◆ What you have to do
Take the material below and output exactly the run of lines from the one containing "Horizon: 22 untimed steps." down to the one containing "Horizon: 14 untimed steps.", with both included.

◆ Material for the task
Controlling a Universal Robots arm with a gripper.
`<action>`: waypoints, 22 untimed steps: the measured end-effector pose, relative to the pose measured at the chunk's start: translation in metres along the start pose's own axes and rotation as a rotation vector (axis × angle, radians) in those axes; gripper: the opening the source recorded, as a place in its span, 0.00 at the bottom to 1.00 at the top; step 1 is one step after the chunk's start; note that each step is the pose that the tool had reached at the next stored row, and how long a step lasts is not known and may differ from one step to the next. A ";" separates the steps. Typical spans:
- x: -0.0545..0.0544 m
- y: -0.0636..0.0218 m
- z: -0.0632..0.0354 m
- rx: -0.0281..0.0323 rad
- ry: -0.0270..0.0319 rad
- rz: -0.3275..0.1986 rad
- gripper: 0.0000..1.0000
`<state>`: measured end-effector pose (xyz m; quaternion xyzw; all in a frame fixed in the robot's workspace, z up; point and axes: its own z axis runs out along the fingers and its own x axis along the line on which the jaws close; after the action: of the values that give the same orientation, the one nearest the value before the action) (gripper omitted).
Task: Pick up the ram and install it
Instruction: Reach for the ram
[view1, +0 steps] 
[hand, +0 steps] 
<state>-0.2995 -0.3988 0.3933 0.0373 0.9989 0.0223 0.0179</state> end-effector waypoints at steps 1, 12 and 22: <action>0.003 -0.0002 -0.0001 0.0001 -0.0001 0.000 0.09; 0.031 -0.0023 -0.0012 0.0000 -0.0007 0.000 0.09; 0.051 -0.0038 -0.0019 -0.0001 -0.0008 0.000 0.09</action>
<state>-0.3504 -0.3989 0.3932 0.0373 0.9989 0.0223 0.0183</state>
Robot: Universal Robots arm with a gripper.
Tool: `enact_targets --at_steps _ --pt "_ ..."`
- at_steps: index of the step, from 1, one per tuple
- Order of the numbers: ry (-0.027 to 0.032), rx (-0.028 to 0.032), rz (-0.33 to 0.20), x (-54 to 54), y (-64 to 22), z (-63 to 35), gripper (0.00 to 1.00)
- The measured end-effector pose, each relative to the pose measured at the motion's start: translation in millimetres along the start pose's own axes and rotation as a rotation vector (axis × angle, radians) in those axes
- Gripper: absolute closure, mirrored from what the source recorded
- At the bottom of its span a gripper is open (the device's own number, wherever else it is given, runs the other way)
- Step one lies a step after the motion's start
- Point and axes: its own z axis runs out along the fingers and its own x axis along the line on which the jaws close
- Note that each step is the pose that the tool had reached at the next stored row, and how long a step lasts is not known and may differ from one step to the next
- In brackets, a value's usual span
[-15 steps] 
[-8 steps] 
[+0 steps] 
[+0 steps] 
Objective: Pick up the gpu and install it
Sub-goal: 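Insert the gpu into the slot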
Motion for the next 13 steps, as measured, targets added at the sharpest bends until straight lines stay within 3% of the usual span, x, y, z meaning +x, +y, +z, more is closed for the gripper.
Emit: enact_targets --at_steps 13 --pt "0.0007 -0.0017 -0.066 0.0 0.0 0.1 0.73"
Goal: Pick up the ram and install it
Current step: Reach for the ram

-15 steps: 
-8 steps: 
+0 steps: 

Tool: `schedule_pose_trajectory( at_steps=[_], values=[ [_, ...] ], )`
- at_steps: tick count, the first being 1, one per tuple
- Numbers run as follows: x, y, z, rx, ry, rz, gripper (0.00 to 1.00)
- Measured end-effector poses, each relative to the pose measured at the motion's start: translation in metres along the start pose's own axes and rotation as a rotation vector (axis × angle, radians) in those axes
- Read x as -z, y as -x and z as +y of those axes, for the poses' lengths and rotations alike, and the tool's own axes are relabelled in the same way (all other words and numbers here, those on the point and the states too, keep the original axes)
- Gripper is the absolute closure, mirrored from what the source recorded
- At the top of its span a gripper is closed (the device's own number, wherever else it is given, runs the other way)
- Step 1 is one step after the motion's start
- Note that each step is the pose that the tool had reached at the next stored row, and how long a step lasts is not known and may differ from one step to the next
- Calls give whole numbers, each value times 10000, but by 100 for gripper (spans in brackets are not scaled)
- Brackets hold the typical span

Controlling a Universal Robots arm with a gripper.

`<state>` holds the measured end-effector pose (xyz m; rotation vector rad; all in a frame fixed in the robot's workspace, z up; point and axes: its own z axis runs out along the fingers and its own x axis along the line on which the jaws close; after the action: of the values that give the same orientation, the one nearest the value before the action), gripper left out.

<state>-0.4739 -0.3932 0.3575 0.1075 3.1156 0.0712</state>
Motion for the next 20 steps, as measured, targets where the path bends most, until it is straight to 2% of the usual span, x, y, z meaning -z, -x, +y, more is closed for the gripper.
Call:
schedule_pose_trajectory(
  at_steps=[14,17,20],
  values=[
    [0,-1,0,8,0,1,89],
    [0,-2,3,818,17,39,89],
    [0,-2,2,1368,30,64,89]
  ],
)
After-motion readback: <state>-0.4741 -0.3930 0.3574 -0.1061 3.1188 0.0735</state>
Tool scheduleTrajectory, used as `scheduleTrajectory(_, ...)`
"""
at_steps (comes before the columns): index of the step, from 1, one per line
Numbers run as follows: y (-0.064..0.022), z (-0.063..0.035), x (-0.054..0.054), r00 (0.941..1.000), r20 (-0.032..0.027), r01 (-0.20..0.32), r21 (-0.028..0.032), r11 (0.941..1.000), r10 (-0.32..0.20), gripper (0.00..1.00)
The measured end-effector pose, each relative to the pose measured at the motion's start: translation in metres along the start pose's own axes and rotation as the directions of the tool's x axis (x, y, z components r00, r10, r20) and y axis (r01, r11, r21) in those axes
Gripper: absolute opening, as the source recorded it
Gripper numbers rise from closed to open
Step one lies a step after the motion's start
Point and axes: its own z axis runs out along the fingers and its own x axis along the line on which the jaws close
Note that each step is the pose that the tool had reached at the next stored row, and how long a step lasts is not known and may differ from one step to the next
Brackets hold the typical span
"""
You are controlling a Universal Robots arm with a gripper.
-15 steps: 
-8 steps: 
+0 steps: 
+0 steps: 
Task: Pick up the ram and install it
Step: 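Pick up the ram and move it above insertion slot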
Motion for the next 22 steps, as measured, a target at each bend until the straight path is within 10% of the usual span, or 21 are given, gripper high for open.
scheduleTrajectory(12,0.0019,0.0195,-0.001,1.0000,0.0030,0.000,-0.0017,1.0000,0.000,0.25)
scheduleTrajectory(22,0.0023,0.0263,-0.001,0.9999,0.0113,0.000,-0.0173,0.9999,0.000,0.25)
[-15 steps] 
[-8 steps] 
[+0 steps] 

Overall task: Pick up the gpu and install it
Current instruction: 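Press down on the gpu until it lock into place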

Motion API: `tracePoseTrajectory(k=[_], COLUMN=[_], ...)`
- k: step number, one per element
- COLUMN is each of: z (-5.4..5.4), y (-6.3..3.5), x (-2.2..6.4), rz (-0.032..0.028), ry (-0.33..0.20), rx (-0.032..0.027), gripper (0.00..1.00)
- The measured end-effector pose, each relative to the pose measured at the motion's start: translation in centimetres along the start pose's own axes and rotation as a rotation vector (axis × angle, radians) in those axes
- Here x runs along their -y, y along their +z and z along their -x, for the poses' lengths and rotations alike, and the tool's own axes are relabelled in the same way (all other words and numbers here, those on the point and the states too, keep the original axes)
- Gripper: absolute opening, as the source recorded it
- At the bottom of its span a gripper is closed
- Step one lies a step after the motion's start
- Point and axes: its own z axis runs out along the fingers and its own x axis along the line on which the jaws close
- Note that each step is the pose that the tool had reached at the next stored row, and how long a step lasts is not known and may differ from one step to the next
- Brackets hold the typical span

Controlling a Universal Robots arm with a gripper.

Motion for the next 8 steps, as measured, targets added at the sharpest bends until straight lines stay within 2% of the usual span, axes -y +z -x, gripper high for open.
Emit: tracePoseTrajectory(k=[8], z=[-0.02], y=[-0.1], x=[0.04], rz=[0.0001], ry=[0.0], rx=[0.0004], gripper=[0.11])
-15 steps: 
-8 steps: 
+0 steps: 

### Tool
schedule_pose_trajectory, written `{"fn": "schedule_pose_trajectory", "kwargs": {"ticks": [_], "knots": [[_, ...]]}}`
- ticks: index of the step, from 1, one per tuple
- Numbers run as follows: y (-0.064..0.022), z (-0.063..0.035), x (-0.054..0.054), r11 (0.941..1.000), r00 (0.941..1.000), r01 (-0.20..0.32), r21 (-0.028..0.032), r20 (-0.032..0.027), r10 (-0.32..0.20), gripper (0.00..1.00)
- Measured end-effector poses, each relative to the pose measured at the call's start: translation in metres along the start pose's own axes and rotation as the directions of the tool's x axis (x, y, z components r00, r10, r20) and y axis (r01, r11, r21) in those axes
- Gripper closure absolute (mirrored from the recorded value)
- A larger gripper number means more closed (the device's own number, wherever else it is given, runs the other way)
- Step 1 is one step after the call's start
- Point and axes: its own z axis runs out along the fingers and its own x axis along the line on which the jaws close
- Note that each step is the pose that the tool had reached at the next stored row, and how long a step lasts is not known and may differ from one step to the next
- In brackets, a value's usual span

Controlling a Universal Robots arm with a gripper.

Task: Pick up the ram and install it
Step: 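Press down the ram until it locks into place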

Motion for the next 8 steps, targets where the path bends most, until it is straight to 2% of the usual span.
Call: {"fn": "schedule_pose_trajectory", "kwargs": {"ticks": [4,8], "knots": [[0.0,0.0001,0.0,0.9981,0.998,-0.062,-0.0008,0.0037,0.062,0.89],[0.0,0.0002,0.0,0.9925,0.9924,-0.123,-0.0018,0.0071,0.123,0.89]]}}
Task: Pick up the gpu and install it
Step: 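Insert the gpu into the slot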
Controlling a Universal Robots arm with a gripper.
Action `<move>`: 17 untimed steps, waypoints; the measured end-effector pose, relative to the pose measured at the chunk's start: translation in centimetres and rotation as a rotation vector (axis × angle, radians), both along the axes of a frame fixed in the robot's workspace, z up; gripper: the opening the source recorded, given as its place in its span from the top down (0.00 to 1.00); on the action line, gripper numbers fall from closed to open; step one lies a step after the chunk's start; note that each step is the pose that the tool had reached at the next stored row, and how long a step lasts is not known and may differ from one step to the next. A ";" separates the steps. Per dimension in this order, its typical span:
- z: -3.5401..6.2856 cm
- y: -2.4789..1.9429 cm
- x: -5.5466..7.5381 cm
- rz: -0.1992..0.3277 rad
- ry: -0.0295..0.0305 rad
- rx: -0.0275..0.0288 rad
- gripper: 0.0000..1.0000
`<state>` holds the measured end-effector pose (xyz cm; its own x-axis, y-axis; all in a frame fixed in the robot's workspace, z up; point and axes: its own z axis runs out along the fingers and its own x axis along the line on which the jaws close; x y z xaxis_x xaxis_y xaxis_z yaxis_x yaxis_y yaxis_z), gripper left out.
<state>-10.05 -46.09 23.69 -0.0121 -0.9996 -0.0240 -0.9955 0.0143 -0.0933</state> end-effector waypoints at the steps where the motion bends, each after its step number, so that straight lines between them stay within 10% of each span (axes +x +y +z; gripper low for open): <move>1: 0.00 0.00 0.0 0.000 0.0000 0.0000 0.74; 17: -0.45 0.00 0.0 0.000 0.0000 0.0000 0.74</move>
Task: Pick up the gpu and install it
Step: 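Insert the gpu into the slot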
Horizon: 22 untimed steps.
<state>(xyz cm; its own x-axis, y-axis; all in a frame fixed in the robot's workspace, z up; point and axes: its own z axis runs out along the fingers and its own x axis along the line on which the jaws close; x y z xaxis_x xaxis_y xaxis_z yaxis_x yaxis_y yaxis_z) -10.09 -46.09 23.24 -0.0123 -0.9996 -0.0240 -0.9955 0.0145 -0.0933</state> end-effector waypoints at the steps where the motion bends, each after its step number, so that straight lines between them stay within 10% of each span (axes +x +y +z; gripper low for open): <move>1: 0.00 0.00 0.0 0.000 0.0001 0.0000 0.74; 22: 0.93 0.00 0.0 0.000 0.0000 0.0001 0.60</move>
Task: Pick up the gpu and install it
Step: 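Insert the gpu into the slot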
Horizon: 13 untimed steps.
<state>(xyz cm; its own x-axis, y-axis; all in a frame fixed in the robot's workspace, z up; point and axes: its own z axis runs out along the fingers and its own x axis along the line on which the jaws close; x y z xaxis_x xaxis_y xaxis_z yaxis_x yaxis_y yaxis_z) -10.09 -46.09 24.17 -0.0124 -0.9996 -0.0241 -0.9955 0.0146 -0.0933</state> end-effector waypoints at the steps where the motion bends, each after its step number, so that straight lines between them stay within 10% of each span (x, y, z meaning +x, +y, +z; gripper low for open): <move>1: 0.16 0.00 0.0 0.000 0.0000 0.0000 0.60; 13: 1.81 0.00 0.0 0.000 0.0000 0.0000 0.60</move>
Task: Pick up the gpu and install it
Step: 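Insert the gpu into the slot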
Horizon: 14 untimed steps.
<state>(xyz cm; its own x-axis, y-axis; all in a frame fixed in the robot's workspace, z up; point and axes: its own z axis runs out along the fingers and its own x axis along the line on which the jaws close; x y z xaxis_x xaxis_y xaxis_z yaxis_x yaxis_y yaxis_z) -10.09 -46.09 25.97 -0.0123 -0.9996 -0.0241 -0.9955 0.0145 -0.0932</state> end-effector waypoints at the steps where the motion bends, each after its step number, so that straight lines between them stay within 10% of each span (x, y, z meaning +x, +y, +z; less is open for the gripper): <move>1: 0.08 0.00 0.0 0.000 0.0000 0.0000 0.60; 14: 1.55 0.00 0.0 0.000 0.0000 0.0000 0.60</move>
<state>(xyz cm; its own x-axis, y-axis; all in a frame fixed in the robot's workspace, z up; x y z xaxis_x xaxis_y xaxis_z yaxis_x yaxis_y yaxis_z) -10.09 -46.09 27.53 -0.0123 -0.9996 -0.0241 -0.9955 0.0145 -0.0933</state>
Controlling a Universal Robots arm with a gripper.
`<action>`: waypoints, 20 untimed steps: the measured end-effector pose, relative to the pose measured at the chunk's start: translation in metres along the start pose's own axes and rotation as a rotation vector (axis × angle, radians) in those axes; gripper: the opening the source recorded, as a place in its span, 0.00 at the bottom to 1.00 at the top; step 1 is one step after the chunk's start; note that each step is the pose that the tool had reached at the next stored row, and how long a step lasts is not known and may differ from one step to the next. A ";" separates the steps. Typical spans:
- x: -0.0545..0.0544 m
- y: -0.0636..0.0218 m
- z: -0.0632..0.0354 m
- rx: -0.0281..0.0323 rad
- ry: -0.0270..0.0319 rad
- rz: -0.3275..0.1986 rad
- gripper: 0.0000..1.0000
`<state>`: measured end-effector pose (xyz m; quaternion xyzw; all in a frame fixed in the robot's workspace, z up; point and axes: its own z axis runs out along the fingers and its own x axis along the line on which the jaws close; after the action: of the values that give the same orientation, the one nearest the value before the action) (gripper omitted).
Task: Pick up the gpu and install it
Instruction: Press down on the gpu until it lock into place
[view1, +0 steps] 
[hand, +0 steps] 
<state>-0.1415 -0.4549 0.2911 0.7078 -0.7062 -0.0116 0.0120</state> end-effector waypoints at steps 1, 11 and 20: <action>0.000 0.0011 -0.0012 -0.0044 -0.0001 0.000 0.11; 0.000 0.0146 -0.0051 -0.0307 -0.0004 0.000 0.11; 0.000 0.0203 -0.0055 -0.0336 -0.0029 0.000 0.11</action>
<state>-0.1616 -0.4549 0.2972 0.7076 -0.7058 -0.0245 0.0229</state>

◆ Result
Horizon: 22 untimed steps.
<state>(xyz cm; its own x-axis, y-axis; all in a frame fixed in the robot's workspace, z up; point and axes: its own z axis runs out along the fingers and its own x axis along the line on which the jaws close; x y z xaxis_x xaxis_y xaxis_z yaxis_x yaxis_y yaxis_z) -10.09 -46.09 23.24 -0.0123 -0.9996 -0.0240 -0.9955 0.0145 -0.0933</state> end-effector waypoints at the steps where the motion bends, each after its step number, so that straight lines between them stay within 10% of each span (axes +x +y +z; gripper low for open): <move>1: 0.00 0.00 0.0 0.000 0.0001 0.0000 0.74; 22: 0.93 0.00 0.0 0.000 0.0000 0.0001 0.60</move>
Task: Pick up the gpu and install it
Step: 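Insert the gpu into the slot
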Horizon: 13 untimed steps.
<state>(xyz cm; its own x-axis, y-axis; all in a frame fixed in the robot's workspace, z up; point and axes: its own z axis runs out along the fingers and its own x axis along the line on which the jaws close; x y z xaxis_x xaxis_y xaxis_z yaxis_x yaxis_y yaxis_z) -10.09 -46.09 24.17 -0.0124 -0.9996 -0.0241 -0.9955 0.0146 -0.0933</state> end-effector waypoints at the steps where the motion bends, each after its step number, so that straight lines between them stay within 10% of each span (x, y, z meaning +x, +y, +z; gripper low for open): <move>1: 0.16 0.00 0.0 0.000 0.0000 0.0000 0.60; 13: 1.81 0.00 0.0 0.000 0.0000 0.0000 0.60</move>
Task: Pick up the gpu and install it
Step: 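Insert the gpu into the slot
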Horizon: 14 untimed steps.

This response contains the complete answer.